◆ WHAT IS REQUIRED
Write out all of the listing exactly. Add nothing to it.

=== GIVEN MATERIAL ===

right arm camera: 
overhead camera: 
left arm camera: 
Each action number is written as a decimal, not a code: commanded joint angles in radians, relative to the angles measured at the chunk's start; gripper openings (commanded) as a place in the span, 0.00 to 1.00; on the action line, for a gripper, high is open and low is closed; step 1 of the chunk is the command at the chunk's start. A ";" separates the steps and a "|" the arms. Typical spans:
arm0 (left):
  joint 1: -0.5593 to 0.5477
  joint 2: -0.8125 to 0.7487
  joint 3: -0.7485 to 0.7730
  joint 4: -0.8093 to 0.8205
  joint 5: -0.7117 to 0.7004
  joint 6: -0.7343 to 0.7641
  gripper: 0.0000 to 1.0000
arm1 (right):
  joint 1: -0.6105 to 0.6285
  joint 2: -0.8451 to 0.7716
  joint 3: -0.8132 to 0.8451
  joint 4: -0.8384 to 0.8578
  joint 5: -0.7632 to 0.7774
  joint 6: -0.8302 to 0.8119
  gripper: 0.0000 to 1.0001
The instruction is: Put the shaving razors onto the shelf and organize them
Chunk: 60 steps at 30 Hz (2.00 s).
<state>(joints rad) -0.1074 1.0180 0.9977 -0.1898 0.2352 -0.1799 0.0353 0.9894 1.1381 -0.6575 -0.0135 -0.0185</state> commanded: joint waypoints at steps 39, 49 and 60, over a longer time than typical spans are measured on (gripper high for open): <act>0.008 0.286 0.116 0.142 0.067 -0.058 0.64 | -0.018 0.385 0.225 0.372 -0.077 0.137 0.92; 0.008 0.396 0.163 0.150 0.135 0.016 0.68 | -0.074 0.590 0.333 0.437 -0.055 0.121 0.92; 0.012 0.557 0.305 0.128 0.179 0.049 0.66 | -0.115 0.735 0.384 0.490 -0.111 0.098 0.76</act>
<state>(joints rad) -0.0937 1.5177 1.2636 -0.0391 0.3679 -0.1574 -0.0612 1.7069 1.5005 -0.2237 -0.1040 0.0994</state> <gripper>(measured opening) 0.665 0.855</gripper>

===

◆ OUTPUT FOR THIS EXERCISE
right arm camera: 
overhead camera: 
left arm camera: 
Each action number is written as a decimal, not a code: commanded joint angles in radians, relative to the angles measured at the chunk's start; gripper openings (commanded) as a place in the span, 0.00 to 1.00; on the action line, for a gripper, high is open and low is closed; step 1 of the chunk is the command at the chunk's start. A ";" separates the steps and a "|" the arms. Typical spans:
arm0 (left):
  joint 1: -0.5593 to 0.5477
  joint 2: -0.8125 to 0.7487
  joint 3: -0.7485 to 0.7730
  joint 4: -0.8093 to 0.8205
  joint 5: -0.7117 to 0.7004
  joint 6: -0.7343 to 0.7641
  gripper: 0.0000 to 1.0000
arm1 (right):
  joint 1: -0.6105 to 0.6285
  joint 2: -0.8451 to 0.7716
  joint 3: -0.8132 to 0.8451
  joint 4: -0.8384 to 0.8578
  joint 5: -0.7632 to 0.7774
  joint 6: -0.8302 to 0.8119
  gripper: 0.0000 to 1.0001
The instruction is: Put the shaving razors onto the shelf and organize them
Chunk: 60 steps at 30 Hz (2.00 s).
<state>(joints rad) -0.1074 1.0180 0.9977 -0.1898 0.2352 -0.1799 0.0353 0.9894 1.1381 -0.6575 -0.0135 -0.0185</state> commanded: joint waypoints at steps 39, 49 and 60, over a longer time than typical spans are measured on (gripper high for open): <act>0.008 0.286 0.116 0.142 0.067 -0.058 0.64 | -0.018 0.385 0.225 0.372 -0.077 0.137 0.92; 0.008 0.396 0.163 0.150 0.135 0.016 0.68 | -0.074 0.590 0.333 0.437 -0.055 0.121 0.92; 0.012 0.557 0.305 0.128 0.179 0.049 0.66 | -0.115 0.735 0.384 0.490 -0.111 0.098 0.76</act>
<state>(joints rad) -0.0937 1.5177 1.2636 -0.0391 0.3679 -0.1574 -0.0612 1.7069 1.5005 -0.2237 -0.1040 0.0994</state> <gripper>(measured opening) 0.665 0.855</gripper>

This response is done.